Dove possiamo trovare i tuoi lavori?
“Me and the Devil” è stato pubblicato in versione digitale (e-book) da Delos Digital ed è reperibile su tutti gli store online (Amazon, Kobo, Ibs, Google Play Store, iBooks, etc.). Mentre il romanzo precedente “L’isola delle bambole” è reperibile in tutte le librerie, dato che è in versione cartacea. Fra l’altro, entro qualche mese, sarà pubblicato il suo seguito dal titolo “Sad Satan. La setta del Diavolo triste”.
Prima di congedarci ci regali una citazione e una ricetta preferita?
Una delle citazioni presenti in “Me and the Devil” è: “il Diavolo… quello spirito orgoglioso…non può tollerare di venir canzonato” (Thomas Moore).

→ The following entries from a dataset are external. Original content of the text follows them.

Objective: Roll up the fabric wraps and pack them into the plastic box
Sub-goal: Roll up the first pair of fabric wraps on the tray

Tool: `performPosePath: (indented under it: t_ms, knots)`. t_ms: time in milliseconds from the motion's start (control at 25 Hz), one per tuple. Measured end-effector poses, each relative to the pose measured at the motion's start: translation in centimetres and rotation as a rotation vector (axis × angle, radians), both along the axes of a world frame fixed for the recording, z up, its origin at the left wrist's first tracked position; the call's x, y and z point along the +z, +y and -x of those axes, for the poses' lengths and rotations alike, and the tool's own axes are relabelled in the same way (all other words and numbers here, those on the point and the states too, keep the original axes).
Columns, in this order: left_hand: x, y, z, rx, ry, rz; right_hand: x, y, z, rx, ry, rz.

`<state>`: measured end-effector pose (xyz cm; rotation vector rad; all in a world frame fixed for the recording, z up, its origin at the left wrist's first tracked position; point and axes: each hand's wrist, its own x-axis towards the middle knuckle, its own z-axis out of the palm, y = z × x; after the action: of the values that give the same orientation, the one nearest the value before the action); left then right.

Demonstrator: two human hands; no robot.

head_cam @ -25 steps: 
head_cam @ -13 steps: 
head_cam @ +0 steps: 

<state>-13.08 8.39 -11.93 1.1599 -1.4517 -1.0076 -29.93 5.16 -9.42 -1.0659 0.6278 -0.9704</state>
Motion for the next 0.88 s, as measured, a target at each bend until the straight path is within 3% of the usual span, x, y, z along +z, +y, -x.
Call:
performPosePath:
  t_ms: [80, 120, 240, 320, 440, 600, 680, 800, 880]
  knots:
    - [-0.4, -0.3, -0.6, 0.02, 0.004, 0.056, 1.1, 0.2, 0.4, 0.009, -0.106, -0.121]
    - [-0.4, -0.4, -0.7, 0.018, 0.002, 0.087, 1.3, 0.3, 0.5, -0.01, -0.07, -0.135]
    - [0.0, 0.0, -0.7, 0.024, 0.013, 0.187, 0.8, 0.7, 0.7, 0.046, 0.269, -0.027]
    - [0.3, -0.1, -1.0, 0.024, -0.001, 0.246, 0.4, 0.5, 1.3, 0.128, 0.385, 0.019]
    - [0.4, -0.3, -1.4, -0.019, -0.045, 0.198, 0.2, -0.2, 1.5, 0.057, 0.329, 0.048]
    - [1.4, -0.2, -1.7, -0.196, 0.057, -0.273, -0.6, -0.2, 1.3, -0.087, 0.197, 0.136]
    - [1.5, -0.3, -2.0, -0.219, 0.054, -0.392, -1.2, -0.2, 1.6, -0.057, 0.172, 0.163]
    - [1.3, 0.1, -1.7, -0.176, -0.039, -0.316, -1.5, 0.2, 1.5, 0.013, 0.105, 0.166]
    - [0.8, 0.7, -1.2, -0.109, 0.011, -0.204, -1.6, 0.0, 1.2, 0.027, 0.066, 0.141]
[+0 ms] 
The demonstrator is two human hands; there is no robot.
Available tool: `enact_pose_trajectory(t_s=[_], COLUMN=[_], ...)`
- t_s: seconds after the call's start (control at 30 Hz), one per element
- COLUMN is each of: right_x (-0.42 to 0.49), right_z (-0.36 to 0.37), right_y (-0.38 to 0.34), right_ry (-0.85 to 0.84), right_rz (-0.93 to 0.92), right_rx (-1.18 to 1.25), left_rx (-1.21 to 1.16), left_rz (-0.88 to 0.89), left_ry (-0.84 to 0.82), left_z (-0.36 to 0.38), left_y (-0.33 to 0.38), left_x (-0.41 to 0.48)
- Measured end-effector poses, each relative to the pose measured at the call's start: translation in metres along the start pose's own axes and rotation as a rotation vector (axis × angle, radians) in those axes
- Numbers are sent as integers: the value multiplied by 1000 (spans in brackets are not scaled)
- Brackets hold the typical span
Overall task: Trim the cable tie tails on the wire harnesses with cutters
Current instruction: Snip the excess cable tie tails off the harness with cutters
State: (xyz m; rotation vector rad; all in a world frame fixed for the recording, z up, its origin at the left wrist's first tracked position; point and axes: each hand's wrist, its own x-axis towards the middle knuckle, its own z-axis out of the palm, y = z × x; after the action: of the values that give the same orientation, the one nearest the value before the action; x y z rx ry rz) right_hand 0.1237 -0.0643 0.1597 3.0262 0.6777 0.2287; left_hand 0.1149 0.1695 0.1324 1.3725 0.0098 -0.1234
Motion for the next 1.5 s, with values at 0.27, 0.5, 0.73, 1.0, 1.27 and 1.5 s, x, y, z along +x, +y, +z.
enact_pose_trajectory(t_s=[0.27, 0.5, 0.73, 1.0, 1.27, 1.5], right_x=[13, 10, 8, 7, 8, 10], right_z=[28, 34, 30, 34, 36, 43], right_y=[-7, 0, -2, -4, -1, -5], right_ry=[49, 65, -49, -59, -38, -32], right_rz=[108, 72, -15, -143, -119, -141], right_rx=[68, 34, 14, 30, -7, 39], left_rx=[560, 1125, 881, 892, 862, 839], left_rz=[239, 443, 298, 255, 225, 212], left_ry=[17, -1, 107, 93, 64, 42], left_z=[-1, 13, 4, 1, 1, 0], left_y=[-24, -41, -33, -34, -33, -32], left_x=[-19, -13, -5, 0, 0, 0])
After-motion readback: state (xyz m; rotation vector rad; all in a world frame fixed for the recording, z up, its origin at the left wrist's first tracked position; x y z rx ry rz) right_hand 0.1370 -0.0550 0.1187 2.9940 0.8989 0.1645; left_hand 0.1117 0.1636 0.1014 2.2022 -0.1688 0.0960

Non sono una gran cuoca, ma scongelo i precotti in maniera sublime! Mi fregio, però, di fare un buon Casatiello, una pizza rustica della tradizione partenopea. La ricetta è facile e reperibile sui vari siti di cucina. La migliore la potete trovare su Giallo Zafferano.
Ringraziamo Maria Elena Cristiano e invitiamo i lettori a leggere “Me and the Devil”.